LIFE IN THE CHANGING BELOWGROUND DURING SUCCESSION ON MOUNT ST. HELENS

Authors: ALLEN, MICHAEL - U CAL RIVERSIDE; Halvorson, Jonathan; Smith, Jeffrey; MORRIS, SHERRI - BRADLEY UNIV-PEORIA IL; EGERTON-WARBURTON, LOUIS - CHICAGO BOTANICAL GARDEN; CRISAFULLI, CHARLES - PNW RESEARCH STATION; MACMAHON, JAMES - UTAH STATE UNIVERSITY

Submitted to: Ecological Society of America Abstracts
Publication Type: Proceedings
Publication Acceptance Date: 5/1/2004
Publication Date: 8/1/2004
Citation: Allen, M.F., Halvorson, J.J., Smith, J.L., Morris, S., Egerton-Warburton, L., Crisafulli, C., Macmahon, J. 2004. Life in the changing belowground during succession on Mount St. Helens. Page 12 IN Abstracts of the Meetings of the Ecological Society of America, August 1-6, 2004, Portland, Oregon.

Interpretive Summary:

Technical Abstract: The eruption on Mount St. Helens initiated a pattern of disturbance resulting in a complex matrix of initial conditions in soils ranging from simple surface enrichment to a completely new substrate. This created a unique opportunity to study changing organisms and processes through time. We found several interesting responses when evaluating succession across the landscape. At the low-deposition areas, soil nutrient concentrations were moderate. In forests, the vertical layering remained through the 20 years following eruption and up to a century or more.

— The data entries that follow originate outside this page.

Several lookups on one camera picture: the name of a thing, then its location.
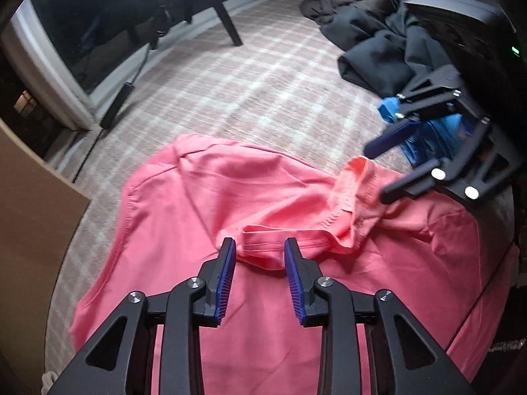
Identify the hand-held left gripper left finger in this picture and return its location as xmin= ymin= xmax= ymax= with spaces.
xmin=49 ymin=237 xmax=238 ymax=395

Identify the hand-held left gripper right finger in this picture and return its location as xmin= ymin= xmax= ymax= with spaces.
xmin=283 ymin=236 xmax=480 ymax=395

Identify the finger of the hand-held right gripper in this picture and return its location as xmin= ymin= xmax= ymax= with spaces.
xmin=380 ymin=120 xmax=516 ymax=214
xmin=364 ymin=67 xmax=464 ymax=160

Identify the blue striped garment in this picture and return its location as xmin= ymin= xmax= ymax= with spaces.
xmin=376 ymin=96 xmax=468 ymax=166

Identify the pink t-shirt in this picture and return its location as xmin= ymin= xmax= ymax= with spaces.
xmin=68 ymin=134 xmax=519 ymax=395

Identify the dark grey garment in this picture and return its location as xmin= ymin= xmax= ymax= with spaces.
xmin=321 ymin=6 xmax=458 ymax=99

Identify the brown grey garment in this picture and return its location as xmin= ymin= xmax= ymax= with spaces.
xmin=300 ymin=0 xmax=402 ymax=23

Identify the pink white plaid blanket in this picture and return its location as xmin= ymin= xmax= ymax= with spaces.
xmin=41 ymin=0 xmax=515 ymax=395

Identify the light wooden board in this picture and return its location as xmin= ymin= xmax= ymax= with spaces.
xmin=0 ymin=119 xmax=91 ymax=395

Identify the black power cable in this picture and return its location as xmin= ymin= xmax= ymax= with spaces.
xmin=72 ymin=29 xmax=161 ymax=184

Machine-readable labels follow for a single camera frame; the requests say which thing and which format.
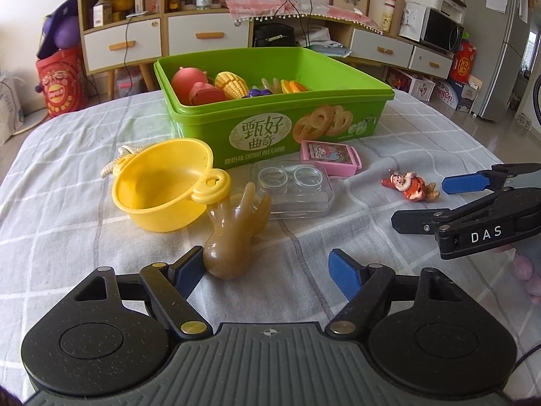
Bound yellow toy pot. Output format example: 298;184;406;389
112;137;232;233

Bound grey checked cloth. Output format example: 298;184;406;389
0;89;541;390

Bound red printed bag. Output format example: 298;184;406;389
36;46;89;119

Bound green plastic cookie box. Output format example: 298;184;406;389
153;47;396;169

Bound small pink toy box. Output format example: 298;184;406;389
300;139;364;177

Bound grey refrigerator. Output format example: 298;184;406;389
463;0;533;121

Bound white paper bag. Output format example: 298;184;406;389
0;72;24;136

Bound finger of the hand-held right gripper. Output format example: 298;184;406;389
391;188;541;234
442;163;541;195

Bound tall wooden cabinet white drawers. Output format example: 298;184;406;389
77;0;254;94

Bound toy corn cob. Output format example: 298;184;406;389
214;72;248;100

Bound small red figurine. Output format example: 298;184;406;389
381;170;440;202

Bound white printed carton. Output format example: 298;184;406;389
386;68;436;102

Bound pink toy pig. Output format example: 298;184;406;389
171;66;228;106

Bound purple plush toy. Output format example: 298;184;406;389
36;0;81;60

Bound low wooden cabinet white drawers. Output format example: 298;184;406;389
249;13;455;81

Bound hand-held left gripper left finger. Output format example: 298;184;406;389
70;245;214;340

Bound clear contact lens case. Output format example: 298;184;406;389
249;163;336;221

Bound red gift box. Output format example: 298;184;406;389
448;40;476;85

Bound black bag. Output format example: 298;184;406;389
254;23;297;48

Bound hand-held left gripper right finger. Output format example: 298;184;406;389
327;249;459;336

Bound large brown toy hand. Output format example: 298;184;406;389
203;182;272;280

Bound white starfish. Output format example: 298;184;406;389
101;144;146;178

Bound pink tasselled cloth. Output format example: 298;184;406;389
222;0;383;35

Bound black microwave oven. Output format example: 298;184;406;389
418;6;466;53

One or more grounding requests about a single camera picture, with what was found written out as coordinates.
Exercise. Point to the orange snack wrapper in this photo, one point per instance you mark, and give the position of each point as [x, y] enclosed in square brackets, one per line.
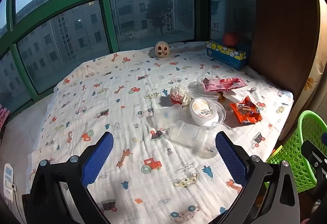
[245, 114]

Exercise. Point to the white cartoon printed blanket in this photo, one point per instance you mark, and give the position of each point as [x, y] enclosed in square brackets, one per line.
[127, 111]

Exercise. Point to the green window frame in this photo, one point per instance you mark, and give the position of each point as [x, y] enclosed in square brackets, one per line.
[104, 9]

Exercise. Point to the pink snack wrapper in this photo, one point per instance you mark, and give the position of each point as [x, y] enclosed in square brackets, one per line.
[224, 84]

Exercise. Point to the round white lidded container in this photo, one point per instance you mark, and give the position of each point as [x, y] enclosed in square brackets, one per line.
[203, 109]

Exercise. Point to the clear rectangular plastic container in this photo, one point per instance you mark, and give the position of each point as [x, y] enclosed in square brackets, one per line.
[166, 115]
[189, 135]

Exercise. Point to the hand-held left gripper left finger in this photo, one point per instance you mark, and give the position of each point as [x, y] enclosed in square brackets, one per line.
[98, 157]

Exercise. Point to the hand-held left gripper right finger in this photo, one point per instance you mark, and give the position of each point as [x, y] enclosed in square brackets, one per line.
[230, 155]

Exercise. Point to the small clear plastic cup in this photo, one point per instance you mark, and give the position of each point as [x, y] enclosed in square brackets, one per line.
[200, 80]

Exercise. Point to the pink knobbed mat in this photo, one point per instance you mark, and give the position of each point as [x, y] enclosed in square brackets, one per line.
[3, 118]

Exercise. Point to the green plastic basket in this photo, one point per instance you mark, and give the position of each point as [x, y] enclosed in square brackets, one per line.
[293, 155]

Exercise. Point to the blue dotted tissue box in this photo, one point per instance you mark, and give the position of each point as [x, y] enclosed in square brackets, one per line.
[224, 56]

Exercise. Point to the cream flower print pillow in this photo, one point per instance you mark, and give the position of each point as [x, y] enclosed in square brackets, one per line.
[315, 73]

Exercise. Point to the white power strip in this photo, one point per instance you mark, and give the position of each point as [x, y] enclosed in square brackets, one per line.
[9, 178]

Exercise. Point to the beige plush toy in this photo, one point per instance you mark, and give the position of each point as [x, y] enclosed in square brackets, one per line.
[162, 49]

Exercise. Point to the clear round plastic bowl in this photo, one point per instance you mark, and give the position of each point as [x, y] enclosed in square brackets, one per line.
[204, 95]

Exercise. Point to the white paper wrapper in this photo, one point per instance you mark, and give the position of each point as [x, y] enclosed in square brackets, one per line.
[180, 95]

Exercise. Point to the clear round plastic lid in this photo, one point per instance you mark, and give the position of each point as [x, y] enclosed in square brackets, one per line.
[221, 115]

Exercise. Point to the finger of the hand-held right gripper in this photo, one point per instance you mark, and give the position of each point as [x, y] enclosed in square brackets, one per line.
[316, 152]

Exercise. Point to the brown wooden cabinet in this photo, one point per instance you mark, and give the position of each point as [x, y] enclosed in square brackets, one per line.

Roots and mycorrhizal fungi concentrate in the organic layers. Animal digging mixed surface ash with buried soil in clear-cuts and meadows. Succession to diverse vegetation was rapid. In the high ashfall to blowdown areas, the nutrient resources were horizontally patchy, depending on animal disturbance and erosion. N and C were limiting in the inter-patch areas and plants and fungi colonized from the patch edges outward. These micro-scale patches were extremely important in succession dictating mycorrhizal interactions between plants that determined successional replacement. At the extreme, on the Pumice Plain, lupine-rhizobia symbioses initiated patches increasing organic matter and nutrients. Mycorrhizae concentrated in these patches dispersing most effectively by animal vectors. While the mycorrhizae did not initially improve growth of plants in these extreme nutrient-limiting conditions, the lupine patches provided C and N for establishing a mycelial matrix. That matrix facilitated the establishment of mycotrophic species. These diverse patches became attractants to more animals, particularly elk and rodents, in turn increasing the diversity of mycorrhizal fungi. The dispersed and diverse inoculum provided a feedback loop allowing even more species richness to establish and spreading plants, animals and fungi across the landscape. Thus, the dynamic interactions between plants, fungi, and animals become driving factors to the spread of communities across the disturbed landscape.